(Beginning of Information provided)

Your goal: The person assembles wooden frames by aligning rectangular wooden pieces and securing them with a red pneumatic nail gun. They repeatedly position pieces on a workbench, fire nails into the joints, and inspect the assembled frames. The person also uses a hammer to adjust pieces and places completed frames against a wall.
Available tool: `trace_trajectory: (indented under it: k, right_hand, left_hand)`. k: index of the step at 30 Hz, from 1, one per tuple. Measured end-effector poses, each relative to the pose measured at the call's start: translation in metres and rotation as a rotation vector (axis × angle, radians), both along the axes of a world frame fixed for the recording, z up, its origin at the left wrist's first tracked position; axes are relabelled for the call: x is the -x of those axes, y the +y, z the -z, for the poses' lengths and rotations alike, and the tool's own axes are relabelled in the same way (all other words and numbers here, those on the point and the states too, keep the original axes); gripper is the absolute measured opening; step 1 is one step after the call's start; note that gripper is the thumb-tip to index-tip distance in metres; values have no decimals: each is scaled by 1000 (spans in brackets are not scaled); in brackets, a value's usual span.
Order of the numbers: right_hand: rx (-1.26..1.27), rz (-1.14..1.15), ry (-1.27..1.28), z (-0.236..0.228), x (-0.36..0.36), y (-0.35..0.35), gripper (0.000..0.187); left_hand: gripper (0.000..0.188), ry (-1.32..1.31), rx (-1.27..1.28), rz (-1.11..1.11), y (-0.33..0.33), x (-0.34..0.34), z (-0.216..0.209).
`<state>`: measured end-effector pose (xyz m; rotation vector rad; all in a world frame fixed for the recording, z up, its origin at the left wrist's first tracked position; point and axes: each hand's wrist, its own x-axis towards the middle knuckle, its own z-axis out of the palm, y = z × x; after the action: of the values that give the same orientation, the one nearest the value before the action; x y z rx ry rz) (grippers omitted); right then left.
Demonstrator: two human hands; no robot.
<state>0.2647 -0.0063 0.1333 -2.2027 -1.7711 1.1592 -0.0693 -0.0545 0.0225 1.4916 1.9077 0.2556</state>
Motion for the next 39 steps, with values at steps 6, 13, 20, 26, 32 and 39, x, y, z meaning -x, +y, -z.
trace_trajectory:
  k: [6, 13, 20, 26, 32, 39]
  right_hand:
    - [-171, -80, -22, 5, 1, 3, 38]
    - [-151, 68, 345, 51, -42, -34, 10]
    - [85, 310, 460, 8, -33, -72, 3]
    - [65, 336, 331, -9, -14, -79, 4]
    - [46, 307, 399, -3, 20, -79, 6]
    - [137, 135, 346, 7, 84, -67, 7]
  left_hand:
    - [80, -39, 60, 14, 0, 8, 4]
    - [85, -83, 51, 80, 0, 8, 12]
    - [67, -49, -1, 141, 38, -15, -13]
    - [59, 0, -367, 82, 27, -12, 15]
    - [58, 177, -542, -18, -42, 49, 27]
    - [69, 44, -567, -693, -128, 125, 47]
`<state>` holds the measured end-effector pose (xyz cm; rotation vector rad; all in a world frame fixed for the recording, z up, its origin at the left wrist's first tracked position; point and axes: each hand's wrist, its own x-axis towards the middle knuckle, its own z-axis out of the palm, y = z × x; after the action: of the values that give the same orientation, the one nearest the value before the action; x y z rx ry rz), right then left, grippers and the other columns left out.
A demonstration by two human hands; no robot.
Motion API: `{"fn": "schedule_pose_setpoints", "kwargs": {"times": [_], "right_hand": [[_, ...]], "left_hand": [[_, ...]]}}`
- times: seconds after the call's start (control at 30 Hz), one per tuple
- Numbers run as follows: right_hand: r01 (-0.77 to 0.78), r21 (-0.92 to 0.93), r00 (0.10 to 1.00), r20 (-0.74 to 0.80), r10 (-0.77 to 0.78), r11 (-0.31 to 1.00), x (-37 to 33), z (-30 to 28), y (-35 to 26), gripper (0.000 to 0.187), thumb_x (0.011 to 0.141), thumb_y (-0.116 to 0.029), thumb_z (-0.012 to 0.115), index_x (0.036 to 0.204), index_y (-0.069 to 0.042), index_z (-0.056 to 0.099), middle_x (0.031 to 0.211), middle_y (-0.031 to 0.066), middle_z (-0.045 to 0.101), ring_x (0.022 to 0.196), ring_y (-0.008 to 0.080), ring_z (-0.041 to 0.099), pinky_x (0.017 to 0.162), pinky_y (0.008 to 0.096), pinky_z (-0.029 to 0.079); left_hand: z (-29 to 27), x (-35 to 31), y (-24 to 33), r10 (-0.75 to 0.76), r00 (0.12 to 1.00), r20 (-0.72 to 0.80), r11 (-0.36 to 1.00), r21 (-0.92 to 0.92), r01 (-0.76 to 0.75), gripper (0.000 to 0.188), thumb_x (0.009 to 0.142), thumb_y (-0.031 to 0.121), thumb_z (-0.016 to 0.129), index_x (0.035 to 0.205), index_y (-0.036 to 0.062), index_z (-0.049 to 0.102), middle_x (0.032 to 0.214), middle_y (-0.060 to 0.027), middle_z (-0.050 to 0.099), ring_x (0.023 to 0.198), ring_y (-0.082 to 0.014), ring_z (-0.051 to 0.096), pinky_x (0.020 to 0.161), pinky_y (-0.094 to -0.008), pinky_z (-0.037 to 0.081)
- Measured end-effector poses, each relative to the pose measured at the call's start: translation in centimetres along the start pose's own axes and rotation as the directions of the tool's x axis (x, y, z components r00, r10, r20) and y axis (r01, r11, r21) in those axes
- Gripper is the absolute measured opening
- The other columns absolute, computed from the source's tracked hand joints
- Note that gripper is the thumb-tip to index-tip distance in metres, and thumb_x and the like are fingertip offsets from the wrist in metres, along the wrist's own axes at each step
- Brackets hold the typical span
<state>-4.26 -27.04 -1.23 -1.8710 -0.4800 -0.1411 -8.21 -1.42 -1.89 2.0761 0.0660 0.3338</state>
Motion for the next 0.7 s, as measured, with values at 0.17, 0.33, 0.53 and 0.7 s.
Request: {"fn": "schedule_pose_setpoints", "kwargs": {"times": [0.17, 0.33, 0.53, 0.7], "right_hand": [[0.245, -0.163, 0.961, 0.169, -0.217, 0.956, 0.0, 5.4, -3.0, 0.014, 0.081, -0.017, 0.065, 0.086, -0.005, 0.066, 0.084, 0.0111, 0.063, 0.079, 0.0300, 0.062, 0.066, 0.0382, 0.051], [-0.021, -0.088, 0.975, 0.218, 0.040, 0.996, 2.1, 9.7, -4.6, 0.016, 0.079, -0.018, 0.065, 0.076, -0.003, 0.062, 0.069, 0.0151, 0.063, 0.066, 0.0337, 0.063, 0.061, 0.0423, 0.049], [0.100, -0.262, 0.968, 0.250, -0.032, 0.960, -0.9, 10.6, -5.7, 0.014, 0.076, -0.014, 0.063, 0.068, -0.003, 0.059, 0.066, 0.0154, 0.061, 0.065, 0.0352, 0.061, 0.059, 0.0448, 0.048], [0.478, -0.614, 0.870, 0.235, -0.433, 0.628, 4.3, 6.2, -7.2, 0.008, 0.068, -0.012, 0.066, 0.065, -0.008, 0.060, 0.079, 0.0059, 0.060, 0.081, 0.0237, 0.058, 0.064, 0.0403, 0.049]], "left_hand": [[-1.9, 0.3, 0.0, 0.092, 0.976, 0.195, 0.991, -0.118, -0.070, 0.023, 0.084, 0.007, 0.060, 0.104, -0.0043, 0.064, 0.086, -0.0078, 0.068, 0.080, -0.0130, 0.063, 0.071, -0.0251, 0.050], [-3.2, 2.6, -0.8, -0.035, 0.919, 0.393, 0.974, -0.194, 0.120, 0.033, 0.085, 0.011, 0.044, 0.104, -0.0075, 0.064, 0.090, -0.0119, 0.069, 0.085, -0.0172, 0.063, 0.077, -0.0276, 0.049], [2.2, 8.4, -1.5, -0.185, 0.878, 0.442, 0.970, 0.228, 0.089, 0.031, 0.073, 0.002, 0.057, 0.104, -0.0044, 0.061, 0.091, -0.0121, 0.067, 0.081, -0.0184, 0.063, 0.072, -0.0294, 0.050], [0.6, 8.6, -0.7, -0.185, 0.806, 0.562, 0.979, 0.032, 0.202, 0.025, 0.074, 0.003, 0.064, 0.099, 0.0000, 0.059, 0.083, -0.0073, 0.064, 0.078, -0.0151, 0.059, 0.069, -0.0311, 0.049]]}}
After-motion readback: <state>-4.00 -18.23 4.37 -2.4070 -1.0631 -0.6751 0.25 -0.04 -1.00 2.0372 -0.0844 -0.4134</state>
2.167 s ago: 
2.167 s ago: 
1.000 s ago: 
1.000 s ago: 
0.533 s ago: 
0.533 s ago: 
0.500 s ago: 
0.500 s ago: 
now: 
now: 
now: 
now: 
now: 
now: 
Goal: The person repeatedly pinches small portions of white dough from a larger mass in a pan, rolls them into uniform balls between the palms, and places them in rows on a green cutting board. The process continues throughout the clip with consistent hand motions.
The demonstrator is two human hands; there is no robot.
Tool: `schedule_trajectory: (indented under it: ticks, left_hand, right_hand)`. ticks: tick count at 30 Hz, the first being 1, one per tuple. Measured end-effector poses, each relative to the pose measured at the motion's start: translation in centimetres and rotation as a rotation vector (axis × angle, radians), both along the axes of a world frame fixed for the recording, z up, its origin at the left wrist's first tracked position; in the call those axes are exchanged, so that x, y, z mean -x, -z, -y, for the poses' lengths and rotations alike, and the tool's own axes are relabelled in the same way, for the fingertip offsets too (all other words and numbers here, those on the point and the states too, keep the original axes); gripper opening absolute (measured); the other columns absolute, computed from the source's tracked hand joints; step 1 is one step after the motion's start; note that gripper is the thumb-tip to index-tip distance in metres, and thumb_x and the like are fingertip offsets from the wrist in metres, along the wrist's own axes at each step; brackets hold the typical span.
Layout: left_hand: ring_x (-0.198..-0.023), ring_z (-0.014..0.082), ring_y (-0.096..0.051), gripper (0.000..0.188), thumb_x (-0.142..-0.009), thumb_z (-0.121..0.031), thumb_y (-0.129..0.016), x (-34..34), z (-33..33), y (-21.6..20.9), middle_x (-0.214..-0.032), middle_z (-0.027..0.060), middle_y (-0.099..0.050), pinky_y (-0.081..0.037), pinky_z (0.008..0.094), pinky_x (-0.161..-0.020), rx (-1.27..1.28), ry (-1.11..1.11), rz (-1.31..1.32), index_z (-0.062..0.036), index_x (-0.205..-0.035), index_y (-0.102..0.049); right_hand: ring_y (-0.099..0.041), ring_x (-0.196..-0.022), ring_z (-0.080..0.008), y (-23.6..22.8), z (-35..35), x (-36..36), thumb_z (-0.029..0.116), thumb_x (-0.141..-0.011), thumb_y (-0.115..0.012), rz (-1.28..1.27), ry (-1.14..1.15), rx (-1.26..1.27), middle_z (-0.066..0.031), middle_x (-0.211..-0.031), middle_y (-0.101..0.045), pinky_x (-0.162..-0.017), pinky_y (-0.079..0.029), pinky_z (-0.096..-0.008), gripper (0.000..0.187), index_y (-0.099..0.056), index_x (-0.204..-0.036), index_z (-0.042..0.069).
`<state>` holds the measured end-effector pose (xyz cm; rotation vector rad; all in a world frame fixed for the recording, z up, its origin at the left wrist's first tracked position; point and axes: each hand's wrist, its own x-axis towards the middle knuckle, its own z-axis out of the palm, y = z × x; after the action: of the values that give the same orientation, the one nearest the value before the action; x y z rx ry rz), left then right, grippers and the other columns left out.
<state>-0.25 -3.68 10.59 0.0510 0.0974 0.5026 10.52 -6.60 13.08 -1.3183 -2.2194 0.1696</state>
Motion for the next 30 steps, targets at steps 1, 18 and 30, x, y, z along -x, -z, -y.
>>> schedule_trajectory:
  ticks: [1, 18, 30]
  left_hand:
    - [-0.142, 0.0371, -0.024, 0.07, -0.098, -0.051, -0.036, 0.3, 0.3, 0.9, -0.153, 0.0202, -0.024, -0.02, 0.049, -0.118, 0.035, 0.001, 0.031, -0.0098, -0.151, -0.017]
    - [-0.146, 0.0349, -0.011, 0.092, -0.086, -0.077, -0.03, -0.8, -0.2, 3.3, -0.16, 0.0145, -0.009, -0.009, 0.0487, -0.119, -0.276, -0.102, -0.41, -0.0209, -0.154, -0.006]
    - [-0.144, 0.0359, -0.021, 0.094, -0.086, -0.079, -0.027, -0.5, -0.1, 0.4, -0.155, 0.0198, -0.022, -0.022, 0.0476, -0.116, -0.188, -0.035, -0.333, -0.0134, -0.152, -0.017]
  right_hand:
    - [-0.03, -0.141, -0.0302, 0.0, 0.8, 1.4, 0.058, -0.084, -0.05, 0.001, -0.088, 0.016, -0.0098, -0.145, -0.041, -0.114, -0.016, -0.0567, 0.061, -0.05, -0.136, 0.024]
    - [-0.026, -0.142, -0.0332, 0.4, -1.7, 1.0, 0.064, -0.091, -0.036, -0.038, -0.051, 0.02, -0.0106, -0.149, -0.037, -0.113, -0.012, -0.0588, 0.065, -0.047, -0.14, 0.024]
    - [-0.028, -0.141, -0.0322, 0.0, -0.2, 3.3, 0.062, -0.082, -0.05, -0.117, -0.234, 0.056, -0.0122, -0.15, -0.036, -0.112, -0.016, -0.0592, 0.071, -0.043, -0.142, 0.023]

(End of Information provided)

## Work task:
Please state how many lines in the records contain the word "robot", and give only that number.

## Solution to this problem:
3